Thursday, May 17, 2007

My Experiance with Classic Balenchine


Well I hope you missed me, I have been having some trouble logging on to blogger and couldn't add new stuff. I finnally found some information to suggest it might be an incompatibility with the browser I was using sure enough it worked like a charm when I switched browsers. But now that its working I feel like the various moments have passed. the picture on the left is Suzanne Farrell and George Balanchine in rehearsal.
(© Martha Swope, Life Magazine 1968)


I was very excited to tell about the Classic Balenchine ballets that Kevin and I recently saw preformed by the Boston ballet. It was my first exposure to Balenchine . I loved it! " we saw "Ballo Della Regina" (1978), "La Valse" (1951), "The Four Temperaments" (1946). If I had to choose a favorite i would go with La Valse It was hauntingly beautiful, I espusually loved the skirts that were layers of gorgeously bright tulle with a black tulle on top. It had a stunning affect espesually when they floofed it. I will quote here from the Boston ballet web sight the story synopis

"La Valse is one of Balanchine's most haunting creations, a neo-Romantic ballet in two parts danced to Maurice Ravel's Valses Nobles et Sentimentales, followed by La Valse. The first half of the ballet is made up of a number of moody waltzes that create a sense of disquiet, even dread. The second part of the ballet takes place in a ballroom draped in black, where a beautiful girl in a white dress – originally danced by Balanchine's fourth wife, Tanaquil LeClercq (they would marry the following year) – finds herself helpless to stave off the beckoning of a Death figure. In a preface to the score of La Valse, which Ravel called a "choreographic poem," the composer wrote, "Drifting clouds give glimpses, through rifts, of couples waltzing. The clouds gradually scatter, and an immense hall can be seen, filled with a whirling crowd." He also quoted Comte de Salvandy in notes about the ballet, saying, "We are dancing on the edge of a volcano." All this is captured in Balanchine's ballet: like the music, it is achingly beautiful and full of foreboding. " (www.bostonballet.org)

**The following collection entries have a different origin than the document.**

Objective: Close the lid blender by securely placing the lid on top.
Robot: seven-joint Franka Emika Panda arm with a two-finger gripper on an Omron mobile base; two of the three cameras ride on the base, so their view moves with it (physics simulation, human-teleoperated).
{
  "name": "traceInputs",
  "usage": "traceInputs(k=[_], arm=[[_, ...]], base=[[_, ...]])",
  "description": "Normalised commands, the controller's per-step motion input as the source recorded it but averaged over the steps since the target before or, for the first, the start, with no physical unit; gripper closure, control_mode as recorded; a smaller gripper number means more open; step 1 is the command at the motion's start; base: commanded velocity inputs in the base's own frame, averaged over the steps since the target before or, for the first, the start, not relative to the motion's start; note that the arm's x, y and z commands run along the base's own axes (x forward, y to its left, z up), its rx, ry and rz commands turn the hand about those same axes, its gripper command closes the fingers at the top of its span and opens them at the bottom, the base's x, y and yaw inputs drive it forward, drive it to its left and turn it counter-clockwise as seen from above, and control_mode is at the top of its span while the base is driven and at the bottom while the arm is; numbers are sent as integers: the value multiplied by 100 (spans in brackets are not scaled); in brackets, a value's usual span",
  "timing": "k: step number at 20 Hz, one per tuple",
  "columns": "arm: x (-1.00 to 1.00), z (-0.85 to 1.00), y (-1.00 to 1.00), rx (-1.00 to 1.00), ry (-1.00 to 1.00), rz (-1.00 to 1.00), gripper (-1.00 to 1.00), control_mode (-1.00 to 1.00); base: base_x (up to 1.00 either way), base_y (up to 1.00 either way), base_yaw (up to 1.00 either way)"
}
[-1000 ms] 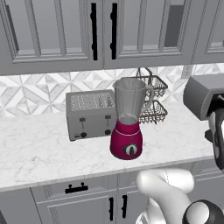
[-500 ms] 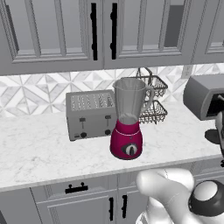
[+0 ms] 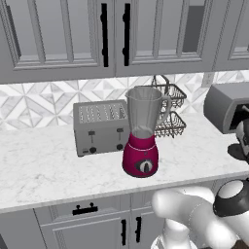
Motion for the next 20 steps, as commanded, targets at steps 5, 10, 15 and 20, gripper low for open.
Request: traceInputs(k=[5, 10, 15, 20], arm=[[37, -23, -9, 1, 2, 4, -100, -100], [37, -26, -21, 4, 5, 4, -100, -100], [28, -31, -30, 5, 7, 5, -100, -100], [19, -27, -27, 4, 4, 5, -100, -100]], base=[[0, 0, 0], [0, 0, 0], [0, 0, 0], [0, 0, 0]])
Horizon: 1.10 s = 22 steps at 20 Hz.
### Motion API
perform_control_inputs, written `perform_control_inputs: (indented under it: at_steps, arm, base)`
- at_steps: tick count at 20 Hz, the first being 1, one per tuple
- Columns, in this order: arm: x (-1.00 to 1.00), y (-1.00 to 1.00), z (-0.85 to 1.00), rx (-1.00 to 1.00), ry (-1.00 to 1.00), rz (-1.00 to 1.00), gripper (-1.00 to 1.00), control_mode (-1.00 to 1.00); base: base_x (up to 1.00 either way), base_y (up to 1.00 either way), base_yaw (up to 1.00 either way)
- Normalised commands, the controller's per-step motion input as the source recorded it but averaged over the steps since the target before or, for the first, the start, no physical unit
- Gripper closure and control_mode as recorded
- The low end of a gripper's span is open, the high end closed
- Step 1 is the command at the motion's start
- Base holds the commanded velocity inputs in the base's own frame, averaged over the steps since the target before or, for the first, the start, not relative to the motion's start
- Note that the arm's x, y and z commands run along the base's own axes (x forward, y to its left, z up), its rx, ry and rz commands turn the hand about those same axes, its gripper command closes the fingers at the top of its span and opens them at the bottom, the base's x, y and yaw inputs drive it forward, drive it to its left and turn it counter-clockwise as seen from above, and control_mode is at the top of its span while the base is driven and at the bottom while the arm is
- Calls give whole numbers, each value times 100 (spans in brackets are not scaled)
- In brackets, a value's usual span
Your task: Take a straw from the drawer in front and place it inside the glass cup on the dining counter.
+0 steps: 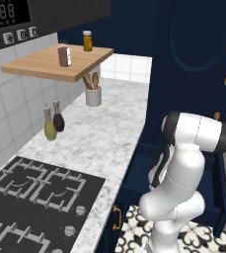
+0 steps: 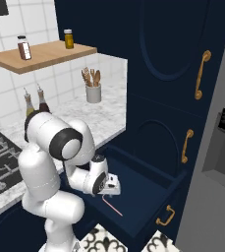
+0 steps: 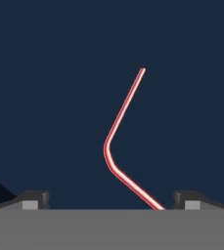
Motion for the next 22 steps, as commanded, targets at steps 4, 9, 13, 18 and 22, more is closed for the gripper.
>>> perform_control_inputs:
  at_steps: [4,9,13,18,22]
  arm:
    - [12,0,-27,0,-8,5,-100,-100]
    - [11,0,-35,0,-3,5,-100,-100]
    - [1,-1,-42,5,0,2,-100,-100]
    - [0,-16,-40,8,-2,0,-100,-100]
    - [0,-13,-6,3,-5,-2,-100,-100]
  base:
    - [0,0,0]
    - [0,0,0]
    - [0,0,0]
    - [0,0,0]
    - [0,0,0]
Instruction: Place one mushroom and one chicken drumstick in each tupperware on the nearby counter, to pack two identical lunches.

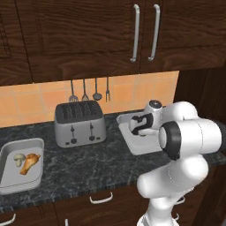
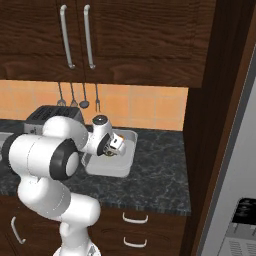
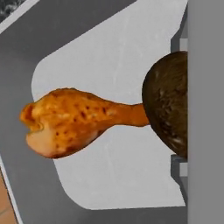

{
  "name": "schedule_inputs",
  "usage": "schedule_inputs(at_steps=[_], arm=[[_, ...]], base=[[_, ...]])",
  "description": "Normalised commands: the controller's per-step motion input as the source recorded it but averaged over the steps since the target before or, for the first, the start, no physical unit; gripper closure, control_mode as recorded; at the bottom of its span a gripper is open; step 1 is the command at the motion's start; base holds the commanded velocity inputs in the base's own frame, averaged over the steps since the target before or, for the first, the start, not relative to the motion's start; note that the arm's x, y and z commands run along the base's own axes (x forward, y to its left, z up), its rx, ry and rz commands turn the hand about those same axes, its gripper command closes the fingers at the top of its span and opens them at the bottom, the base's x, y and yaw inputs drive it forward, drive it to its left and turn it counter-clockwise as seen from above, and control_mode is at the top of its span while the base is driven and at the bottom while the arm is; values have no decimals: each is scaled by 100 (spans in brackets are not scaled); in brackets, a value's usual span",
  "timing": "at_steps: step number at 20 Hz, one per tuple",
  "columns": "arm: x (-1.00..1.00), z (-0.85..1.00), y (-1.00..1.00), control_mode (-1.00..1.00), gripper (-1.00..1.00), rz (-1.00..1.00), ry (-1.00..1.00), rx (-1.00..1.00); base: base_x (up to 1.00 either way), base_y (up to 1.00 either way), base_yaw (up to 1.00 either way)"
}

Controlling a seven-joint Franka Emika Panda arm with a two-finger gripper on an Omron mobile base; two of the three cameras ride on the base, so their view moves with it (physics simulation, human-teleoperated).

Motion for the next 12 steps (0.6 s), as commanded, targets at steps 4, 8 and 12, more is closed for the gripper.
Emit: schedule_inputs(at_steps=[4,8,12], arm=[[7,-63,2,-100,-100,1,19,0],[-1,-8,1,-100,-100,0,2,0],[-33,0,14,-100,-100,0,0,-4]], base=[[0,0,0],[0,0,0],[0,0,0]])
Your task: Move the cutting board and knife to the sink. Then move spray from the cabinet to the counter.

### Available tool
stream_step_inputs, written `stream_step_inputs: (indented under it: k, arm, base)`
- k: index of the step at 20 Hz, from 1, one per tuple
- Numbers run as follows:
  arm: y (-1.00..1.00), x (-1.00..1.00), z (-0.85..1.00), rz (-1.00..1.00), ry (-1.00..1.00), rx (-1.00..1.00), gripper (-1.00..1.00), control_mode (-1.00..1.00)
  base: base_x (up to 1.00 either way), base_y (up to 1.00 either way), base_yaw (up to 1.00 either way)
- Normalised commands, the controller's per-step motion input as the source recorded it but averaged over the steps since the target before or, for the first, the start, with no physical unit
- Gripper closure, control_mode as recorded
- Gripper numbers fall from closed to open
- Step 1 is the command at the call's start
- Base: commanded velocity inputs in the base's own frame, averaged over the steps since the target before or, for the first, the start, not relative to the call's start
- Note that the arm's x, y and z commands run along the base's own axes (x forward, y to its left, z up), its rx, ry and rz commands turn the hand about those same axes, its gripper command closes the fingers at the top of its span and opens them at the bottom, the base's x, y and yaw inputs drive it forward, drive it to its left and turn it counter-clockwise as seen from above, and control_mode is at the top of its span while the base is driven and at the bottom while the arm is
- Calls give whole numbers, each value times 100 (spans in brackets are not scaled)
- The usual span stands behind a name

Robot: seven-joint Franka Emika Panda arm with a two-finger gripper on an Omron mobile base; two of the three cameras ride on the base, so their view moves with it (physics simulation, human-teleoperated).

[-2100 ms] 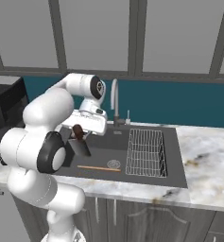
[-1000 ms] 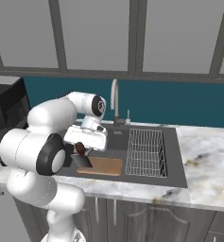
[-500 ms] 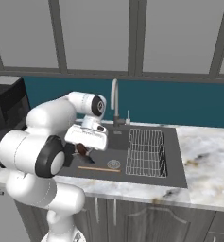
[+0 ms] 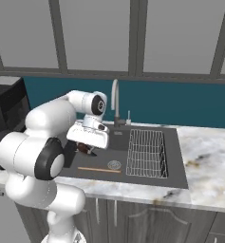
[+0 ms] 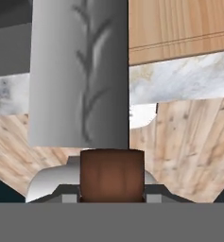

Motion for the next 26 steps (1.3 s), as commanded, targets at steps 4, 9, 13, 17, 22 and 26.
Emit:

In the End she (The girl in white) is taken by death and the costumes agian are wonderful he robes her in black and slips long black gloves over her white ones. once death is gone and she lies lifeless on the floor the crowd of waltzer returns and discovering her some of the men lift her body and twist it dangerouly about while other take up the dance agian as thoughnothing had happend its beautiful and eery.

So you can see I have developed an interest in Balenchine and in the Dancer Tanaquil, who originally danced the part of the woman in white in La Valce. I learned from the Program that she contracted polio in 1956 I think that would put her around 27 years old. She could no longer dance but she continued in ballet as a teacher. she passed away in 2001.
I have checked a dvd out of the libary about the life of Balenchine. If I learn more interesting bits I will pass them on.

2 comments:

Unknown said...

You can find excerpts of Tanny LClercq on "Balanchine" DVD: 1st MVT of Concerto Barrocco (with Diana Adams), in Western Symphony and a short short blurb from LaValse.

Tanny's dancing is also shown on Jacques D'Amboise DVD, in Robbins Afternoon of a Faun.

BTW - 4 Temperments from the Dance in America series (get the tape instead of DVD due to sync problems) is 120x more powerful than Boston Ballet performance. I was at the May 4th perfomance. Ballo was really off too...that is also on Dance in America with Merril Ashley. It looks like completely different ballet.

heather said...

thanks for the info. I went on the 5th, I am new to ballet so i am always impressed. although i didn't really care for the temperments it seemed a tiny flat.

I am really excited to watch the dvd now.